The number of lines below holding the string "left" is the only answer wanted.

[[ Stored data open ]]

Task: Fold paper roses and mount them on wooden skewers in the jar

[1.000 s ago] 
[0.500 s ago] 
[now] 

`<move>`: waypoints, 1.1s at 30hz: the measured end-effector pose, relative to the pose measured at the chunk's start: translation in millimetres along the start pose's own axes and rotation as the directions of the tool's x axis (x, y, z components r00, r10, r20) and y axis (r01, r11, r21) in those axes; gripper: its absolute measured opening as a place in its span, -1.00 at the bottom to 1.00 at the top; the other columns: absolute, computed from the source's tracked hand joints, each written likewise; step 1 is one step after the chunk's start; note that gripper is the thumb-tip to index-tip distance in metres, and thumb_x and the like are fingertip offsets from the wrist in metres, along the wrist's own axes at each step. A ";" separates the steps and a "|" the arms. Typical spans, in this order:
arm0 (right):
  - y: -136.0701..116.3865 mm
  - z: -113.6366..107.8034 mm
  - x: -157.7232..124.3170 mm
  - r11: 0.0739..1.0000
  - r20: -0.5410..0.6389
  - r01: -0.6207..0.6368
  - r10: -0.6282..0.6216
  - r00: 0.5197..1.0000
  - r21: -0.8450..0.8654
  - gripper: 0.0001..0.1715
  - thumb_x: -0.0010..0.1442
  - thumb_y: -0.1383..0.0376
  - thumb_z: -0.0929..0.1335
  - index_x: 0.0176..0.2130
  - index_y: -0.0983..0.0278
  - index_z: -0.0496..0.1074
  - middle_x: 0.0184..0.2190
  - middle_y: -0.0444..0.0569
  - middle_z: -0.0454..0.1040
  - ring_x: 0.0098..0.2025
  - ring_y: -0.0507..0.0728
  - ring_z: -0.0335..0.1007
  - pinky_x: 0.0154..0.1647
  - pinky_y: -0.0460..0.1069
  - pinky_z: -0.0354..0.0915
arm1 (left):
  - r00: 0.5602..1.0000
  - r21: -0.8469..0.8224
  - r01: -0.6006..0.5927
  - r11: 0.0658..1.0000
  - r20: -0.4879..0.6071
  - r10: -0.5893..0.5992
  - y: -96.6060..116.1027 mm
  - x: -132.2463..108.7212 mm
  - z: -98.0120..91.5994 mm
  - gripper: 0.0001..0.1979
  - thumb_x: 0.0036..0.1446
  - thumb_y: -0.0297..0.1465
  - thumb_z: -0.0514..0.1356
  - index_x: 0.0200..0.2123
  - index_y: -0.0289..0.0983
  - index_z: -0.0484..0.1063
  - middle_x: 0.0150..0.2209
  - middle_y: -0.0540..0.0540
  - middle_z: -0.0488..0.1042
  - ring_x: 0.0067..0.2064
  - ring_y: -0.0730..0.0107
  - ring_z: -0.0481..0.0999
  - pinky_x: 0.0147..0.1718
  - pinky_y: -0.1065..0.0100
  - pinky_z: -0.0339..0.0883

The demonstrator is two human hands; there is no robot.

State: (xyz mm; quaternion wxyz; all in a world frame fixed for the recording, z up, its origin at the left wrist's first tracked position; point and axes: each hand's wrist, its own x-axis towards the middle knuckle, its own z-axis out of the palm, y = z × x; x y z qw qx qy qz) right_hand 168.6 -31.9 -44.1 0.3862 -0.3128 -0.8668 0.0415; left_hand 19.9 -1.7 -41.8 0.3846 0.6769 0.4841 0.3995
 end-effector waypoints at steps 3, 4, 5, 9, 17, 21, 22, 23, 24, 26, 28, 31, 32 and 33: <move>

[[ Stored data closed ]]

* [Result below]: 2